#### TASK DESCRIPTION:
Every line from the one containing "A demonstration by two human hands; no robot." to the final line of the material below must be reproduced exactly; leave out all other lines.

#### SUPPLIED DATA:

==============================

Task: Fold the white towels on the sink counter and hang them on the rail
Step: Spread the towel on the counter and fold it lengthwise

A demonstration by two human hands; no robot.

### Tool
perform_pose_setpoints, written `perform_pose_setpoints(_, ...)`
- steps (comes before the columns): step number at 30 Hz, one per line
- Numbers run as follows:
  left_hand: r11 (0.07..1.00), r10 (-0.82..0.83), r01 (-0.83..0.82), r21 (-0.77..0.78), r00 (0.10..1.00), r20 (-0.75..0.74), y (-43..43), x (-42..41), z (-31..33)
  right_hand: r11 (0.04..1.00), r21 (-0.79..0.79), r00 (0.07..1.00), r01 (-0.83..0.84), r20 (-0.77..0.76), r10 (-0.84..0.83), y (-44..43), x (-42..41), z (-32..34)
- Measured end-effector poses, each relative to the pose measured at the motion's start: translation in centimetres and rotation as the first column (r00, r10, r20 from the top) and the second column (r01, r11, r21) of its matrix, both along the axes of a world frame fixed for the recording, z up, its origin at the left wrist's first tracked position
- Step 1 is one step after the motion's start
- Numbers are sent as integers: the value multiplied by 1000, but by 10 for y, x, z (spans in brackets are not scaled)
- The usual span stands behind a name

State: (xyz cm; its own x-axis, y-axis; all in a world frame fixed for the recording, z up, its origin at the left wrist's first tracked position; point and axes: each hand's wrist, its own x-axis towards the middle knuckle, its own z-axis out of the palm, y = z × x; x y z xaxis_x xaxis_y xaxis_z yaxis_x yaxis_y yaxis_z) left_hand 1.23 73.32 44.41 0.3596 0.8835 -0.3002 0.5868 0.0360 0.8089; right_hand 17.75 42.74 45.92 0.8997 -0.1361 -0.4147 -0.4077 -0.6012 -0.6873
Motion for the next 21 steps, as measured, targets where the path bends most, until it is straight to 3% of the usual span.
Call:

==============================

#### RESULT OF THIS TASK:
A demonstration by two human hands; no robot.

### Tool
perform_pose_setpoints, written `perform_pose_setpoints(_, ...)`
- steps (comes before the columns): step number at 30 Hz, one per line
- Numbers run as follows:
  left_hand: r11 (0.07..1.00), r10 (-0.82..0.83), r01 (-0.83..0.82), r21 (-0.77..0.78), r00 (0.10..1.00), r20 (-0.75..0.74), y (-43..43), x (-42..41), z (-31..33)
  right_hand: r11 (0.04..1.00), r21 (-0.79..0.79), r00 (0.07..1.00), r01 (-0.83..0.84), r20 (-0.77..0.76), r10 (-0.84..0.83), y (-44..43), x (-42..41), z (-32..34)
- Measured end-effector poses, each relative to the pose measured at the motion's start: translation in centimetres and rotation as the first column (r00, r10, r20 from the top) and the second column (r01, r11, r21) of its matrix, both along the axes of a world frame fixed for the recording, z up, its origin at the left wrist's first tracked position
- Step 1 is one step after the motion's start
- Numbers are sent as integers: the value multiplied by 1000, but by 10 for y, x, z (spans in brackets are not scaled)
- The usual span stands behind a name

State: (xyz cm; its own x-axis, y-axis; all in a world frame fixed for the recording, z up, its origin at the left wrist's first tracked position; point and axes: each hand's wrist, its own x-axis towards the middle knuckle, its own z-axis out of the palm, y = z × x; x y z xaxis_x xaxis_y xaxis_z yaxis_x yaxis_y yaxis_z) left_hand 1.23 73.32 44.41 0.3596 0.8835 -0.3002 0.5868 0.0360 0.8089; right_hand 17.75 42.74 45.92 0.8997 -0.1361 -0.4147 -0.4077 -0.6012 -0.6873
Motion for the next 21 steps, as measured, targets where the path bends most, until it is straight to 3% of the usual span.
Call:

No other output is expected for this exercise.